TRIBUNAL CANTONAL

COUR DE DROIT ADMINISTRATIF ET PUBLIC

 

Arrêt du 14 mars 2013

Composition

Mme Isabelle Guisan, présidente; Mme Danièle Revey, juge, et  M. Guy Dutoit, assesseur.   

 

Recourante

1.

A. X.________, à 1********, représentée par Service d'aide juridique aux exilé-e-s SAJE, à Lausanne,  

 

  

Autorité intimée

 

Service de la population (SPOP), à Lausanne

  

 

Objet

Refus de délivrer   

 

Recours B. X. Y.________ c/ décision du Service de la population (SPOP) du 5 décembre 2011, modifiée le 16 janvier 2012

 

Vu en fait en droit

-                  vu la décision du SPOP du 5 décembre 2011 rejetant les demandes d’autorisation de séjour de A. X.________ et de sa mère B. X. Y.________ et prononçant leur renvoi de Suisse,

-                  vu le recours interjeté contre cette décision devant la Cour de droit administratif et public du Tribunal cantonal,

-                  vu la modification, le 16 janvier 2012, de la décision du SPOP du 5 décembre 2011 en ce sens que le renvoi de B. X. Y.________ était annulé, le refus d’autorisation en faveur de cette dernière et de sa fille, ainsi que le renvoi de A. X.________ étant en revanche confirmés,

-                  vu l’arrêt de la Cour de droit administratif et public du 30 mai 2012 (ci-après : l’arrêt) rejetant ce recours, confirmant la décision attaquée et laissant provisoirement les frais à la charge de l’Etat (PE.2011.0451),

-                  vu le recours formé devant le Tribunal fédéral par A. X.________,

-                  vu l’arrêt du 13 février 2012 (2C_369/2012) par lequel le Tribunal fédéral a, d'une part, admis le recours susmentionné, annulé l'arrêt attaqué et renvoyé la cause au SPOP pour qu'il délivre une autorisation de séjour en faveur de A. X.________ et, d'autre part, renvoyé la cause à la CDAP afin qu'elle statue à nouveau sur le sort des frais et des dépens de la procédure cantonale,

-                  considérant que suite à l’arrêt du Tribunal fédéral, il convient de statuer à nouveau sur les frais et dépens concernant la procédure cantonale par une décision de la Cour, compétente pour ce faire au sens de l’art. 94 al. 4 de la loi sur la procédure administrative du 28 octobre 2008 (LPA-VD ; RSV 173.36),

-                  que vu l’issue de la cause PE.2011.0451, les frais de l’instance cantonale doivent être laissés à la charge de l’Etat (art. 49 al. 1, 91 et 99 LPA-VD),

-                  qu'il y a en outre lieu d’allouer des dépens à l’intéressée, qui a agi par l’intermédiaire d’un mandataire professionnel (art. 55, 91 et 99 LPA-VD),

-                  qu’il n’y a au surplus pas lieu de percevoir de frais ni d’allouer de dépens pour la présente procédure,


 

Par ces motifs
la Cour de droit administratif et public

du Tribunal cantonal
arrête:

I.                                   Les frais sont laissés à la charge de l’Etat dans la cause PE.2011.0451.

II.                                 L’Etat de Vaud, par le SPOP, versera à A. X.________ un montant de 1'000 (mille) francs à titre de dépens.

III.                                Il n’est pas perçu de frais ni alloué de dépens pour la présente procédure.

 

Lausanne, le 14 mars 2013

 

                                                         La présidente:                                 
                                                                                                                 

 

 

Le présent arrêt est communiqué aux destinataires de l'avis d'envoi ci-joint, ainsi qu’à l’ODM.

Il peut faire l'objet, dans les trente jours suivant sa notification, d'un recours au Tribunal fédéral.
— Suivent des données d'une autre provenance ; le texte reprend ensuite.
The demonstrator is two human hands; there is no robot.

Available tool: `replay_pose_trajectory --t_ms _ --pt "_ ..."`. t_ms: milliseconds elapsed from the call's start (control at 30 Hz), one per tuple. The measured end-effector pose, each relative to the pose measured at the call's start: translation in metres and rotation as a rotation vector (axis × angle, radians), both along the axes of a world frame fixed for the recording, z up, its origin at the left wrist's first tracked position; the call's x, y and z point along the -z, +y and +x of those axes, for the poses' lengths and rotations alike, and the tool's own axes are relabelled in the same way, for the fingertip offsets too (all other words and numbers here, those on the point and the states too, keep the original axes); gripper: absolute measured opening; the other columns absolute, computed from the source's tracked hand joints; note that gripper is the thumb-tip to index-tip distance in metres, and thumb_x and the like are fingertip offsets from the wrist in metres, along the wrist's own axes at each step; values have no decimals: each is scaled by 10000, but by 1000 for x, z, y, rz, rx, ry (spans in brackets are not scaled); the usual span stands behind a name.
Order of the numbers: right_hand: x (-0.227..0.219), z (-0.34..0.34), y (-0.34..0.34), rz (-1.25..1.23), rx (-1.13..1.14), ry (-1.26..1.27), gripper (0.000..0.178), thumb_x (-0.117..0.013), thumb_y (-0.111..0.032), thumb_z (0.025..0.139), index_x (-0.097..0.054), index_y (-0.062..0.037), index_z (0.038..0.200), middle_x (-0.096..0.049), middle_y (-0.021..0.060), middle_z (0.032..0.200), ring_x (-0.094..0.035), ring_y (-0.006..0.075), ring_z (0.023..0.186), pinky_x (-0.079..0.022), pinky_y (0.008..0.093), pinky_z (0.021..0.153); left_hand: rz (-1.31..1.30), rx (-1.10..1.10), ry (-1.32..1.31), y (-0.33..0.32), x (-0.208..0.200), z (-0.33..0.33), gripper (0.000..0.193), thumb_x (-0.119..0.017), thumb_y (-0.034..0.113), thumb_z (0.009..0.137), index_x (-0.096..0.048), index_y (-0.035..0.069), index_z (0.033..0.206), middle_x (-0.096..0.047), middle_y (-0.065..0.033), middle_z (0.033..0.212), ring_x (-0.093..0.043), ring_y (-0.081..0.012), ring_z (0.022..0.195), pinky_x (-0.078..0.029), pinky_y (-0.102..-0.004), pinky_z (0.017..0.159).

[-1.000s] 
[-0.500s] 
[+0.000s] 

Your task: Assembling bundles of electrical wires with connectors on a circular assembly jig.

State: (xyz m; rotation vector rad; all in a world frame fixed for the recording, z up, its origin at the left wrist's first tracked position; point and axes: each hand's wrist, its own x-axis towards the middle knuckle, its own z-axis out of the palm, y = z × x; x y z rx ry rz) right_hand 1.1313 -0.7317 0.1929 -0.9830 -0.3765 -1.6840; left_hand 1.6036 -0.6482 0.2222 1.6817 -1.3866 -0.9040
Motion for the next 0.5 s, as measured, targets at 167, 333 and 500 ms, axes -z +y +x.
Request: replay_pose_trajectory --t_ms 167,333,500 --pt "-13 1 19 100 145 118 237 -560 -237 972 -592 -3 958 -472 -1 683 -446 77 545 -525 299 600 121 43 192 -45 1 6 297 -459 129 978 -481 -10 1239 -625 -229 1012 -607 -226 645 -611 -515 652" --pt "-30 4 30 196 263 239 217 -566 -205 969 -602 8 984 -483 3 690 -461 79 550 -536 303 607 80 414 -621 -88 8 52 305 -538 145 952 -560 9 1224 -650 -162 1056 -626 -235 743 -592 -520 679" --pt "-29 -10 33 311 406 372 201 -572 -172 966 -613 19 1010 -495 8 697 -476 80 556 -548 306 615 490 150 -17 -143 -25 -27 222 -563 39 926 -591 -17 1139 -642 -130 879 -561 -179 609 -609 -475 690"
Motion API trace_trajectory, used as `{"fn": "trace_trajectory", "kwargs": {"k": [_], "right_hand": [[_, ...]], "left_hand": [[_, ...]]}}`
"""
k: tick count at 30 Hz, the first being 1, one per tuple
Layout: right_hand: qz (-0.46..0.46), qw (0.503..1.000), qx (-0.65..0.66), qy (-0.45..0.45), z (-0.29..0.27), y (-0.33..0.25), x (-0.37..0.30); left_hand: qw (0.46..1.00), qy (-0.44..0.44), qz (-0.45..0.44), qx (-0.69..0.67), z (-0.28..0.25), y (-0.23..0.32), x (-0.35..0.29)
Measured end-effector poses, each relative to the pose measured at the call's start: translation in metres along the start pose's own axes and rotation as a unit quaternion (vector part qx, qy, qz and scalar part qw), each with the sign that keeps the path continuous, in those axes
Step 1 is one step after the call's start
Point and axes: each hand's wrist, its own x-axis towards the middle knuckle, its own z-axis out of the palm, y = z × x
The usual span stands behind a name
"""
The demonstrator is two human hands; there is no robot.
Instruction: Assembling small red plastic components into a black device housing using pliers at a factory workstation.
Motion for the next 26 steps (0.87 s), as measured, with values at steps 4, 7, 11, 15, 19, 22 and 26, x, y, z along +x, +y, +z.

Le recours en matière de droit public s'exerce aux conditions des articles 82 ss de la loi du 17 juin 2005 sur le Tribunal fédéral (LTF - RS 173.110), le recours constitutionnel subsidiaire à celles des articles 113 ss LTF. Le mémoire de recours doit être rédigé dans une langue officielle, indiquer les conclusions, les motifs et les moyens de preuve, et être signé. Les motifs doivent exposer succinctement en quoi l’acte attaqué viole le droit. Les pièces invoquées comme moyens de preuve doivent être jointes au mémoire, pour autant qu’elles soient en mains de la partie; il en va de même de la décision attaquée.